En medio de una inflación que comienza a desacelerarse, los precios de las frutas y verduras han comenzado a mostrar una tendencia a la baja en los últimos días. Esta disminución, que se ha registrado en distintos puntos del país, se traduce en un alivio para el bolsillo de las familias argentinas, especialmente en un contexto visible de la pérdida del poder adquisitivo.
Omar Carrasco, presidente de la Unión Frutihortícola, en diálogo con FM Vos 94.5, explicó los factores que inciden en el mercado. «En general, el precio de las frutas y verduras ha bajado. La apertura de las importaciones ha impulsado el ingreso de varios productos incrementando la oferta.

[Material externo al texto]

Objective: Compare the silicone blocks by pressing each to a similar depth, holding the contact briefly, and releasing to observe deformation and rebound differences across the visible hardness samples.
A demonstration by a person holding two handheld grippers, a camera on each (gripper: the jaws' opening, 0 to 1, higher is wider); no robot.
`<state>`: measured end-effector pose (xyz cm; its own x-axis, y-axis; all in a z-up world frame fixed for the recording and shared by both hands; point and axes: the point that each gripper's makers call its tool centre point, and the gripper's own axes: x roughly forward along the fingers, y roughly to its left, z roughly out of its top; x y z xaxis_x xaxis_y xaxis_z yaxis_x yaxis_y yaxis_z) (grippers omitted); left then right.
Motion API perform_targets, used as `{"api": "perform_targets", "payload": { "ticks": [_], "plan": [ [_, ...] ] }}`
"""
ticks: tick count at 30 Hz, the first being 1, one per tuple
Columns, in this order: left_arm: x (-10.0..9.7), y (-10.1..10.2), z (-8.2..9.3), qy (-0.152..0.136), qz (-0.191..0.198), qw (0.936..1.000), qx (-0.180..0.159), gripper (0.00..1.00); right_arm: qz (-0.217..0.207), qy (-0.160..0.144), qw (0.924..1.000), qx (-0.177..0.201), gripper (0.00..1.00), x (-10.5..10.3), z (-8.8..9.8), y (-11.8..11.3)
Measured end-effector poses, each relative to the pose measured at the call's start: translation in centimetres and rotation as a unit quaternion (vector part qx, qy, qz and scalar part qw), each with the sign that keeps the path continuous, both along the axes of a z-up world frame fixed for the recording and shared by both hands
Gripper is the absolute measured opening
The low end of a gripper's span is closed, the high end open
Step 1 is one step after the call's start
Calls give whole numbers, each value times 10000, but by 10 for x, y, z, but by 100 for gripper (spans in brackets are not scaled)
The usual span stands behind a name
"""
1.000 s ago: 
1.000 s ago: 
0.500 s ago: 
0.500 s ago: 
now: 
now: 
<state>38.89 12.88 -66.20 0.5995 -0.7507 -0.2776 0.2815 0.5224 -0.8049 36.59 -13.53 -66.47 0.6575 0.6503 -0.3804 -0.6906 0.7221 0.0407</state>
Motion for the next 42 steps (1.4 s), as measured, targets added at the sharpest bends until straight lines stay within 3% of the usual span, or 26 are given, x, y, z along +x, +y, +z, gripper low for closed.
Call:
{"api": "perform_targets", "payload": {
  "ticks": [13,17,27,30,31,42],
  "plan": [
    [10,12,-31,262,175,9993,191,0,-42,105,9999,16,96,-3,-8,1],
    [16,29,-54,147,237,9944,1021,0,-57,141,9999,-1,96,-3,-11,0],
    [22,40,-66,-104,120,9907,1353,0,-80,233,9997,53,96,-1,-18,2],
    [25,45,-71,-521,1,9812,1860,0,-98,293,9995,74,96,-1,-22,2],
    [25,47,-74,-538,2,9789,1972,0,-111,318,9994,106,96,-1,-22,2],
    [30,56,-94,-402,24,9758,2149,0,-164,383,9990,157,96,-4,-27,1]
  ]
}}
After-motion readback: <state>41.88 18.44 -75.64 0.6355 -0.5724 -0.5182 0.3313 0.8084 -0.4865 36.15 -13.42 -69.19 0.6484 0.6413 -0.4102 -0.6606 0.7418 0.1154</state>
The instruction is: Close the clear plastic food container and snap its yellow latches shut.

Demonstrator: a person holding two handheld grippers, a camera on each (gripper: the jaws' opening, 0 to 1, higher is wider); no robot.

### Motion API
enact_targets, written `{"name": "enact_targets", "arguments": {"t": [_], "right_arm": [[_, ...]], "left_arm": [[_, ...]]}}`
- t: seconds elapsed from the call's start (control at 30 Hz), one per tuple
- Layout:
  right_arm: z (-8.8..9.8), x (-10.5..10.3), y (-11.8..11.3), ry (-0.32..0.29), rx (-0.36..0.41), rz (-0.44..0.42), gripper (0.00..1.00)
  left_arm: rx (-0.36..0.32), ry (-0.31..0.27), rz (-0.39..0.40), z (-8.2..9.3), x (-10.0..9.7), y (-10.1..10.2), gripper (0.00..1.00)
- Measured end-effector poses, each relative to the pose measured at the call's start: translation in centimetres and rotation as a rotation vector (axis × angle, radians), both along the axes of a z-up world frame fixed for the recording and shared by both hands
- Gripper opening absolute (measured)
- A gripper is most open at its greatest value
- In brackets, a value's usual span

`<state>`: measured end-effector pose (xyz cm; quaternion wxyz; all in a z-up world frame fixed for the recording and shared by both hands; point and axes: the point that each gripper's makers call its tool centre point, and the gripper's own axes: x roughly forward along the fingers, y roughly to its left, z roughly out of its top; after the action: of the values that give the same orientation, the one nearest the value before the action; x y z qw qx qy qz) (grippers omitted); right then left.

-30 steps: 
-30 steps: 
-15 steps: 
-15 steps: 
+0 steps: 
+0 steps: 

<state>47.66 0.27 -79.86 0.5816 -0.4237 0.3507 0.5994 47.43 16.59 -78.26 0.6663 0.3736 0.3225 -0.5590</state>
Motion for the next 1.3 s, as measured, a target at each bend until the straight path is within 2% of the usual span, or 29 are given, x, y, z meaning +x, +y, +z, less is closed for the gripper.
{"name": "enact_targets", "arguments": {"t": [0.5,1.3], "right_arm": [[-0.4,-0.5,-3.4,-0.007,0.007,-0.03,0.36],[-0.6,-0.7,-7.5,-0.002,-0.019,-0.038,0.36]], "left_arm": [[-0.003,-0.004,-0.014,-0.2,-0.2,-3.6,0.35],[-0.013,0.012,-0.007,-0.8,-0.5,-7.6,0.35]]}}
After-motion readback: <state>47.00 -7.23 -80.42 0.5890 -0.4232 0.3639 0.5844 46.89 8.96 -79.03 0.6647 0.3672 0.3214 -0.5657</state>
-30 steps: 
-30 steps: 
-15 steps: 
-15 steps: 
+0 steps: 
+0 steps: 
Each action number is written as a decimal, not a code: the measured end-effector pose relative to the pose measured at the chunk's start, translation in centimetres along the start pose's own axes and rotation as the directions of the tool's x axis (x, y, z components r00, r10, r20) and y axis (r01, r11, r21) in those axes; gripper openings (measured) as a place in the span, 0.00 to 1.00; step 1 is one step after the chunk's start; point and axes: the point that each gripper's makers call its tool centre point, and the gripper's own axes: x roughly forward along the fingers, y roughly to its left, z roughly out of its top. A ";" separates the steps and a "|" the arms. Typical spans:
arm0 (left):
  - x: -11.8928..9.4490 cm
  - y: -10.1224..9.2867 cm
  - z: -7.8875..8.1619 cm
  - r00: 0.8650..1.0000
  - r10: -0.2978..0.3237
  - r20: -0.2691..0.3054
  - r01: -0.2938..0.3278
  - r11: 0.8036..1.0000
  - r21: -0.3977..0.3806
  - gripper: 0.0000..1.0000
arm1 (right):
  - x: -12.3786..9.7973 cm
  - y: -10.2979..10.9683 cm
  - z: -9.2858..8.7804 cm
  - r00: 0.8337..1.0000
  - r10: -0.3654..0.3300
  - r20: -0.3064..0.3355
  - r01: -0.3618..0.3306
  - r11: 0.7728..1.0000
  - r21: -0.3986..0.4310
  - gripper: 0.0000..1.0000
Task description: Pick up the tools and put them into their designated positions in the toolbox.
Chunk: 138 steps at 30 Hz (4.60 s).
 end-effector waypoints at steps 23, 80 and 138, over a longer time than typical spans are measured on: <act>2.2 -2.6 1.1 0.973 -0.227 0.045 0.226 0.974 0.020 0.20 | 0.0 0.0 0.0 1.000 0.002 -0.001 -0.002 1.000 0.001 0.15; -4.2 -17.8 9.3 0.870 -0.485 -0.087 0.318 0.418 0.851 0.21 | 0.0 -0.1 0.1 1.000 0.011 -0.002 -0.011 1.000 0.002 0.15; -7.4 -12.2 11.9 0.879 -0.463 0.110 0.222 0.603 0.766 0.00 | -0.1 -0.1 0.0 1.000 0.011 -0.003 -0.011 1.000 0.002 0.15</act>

Por ello, hoy la banana, el ananá y el tomate cuestan mucho menos. El valor del tomate también bajó porque se está importando desde Chile, Brasil y Perú. La cosecha local todavía no arranca», aclaró Omar Carrasco al inicio de la nota.
«El cajón de zapallito italiano en invierno llegó a valer hasta 80 mil pesos, cuando ahora se consigue a cinco mil. Este es un buen momento para consumir frutas y verduras. Lo que es beneficioso para el consumidor no lo es tanto para los productores. A esos valores, muchos productores no alcanzan a cubrir los costos. Hay trabajadores a los que ya no les conviene cosechar ese producto», observó.
«Estamos ante una situación extraña, el mercado no logra encontrar un equilibrio. Otros alimentos que han disminuido visiblemente en su precio son la papa y la cebolla. La bolsa de papa llegó a costar 30 mil pesos y hoy no pasa los nueve mil. Con la cebolla pasó algo similar», sostuvo Carrasco.
Luego, expuso los motivos por los cuales al sector le cuesta alcanzar tanto un equilibrio en los precios de los productos. «Si bien es un mercado que se rige por la ley de oferta y demanda, además existen otros factores como los climáticos que afectan a las cosechas. Hay que buscar un equilibrio, reducir la brecha entre lo que paga el consumidor y recibe el productor primario. El productor cosecha para vender su mercadería y volver a plantar otra vez, lo que sucede es que a veces ese ciclo no se cumple. Hay que trabajar con nuevas herramientas y verdaderas decisiones políticas para resolver este dilema», manifestó.
«Hay sectores de la cadena de comercialización que no quieren reducir su margen de ganancias. El productor debe lidiar contra todo: el clima, los robos y la inestabilidad económica», aseveró.
Finalmente, adelantó qué puede llegar a pasar con los precios de los productos ante la proximidad de las fiestas de fin de año. «Antes de las fiestas puede haber un efecto rebote en los precios. Esperemos que el mercado encuentre un equilibrio para que no termine perjudicando ni a los consumidores ni a los productores», concluyó.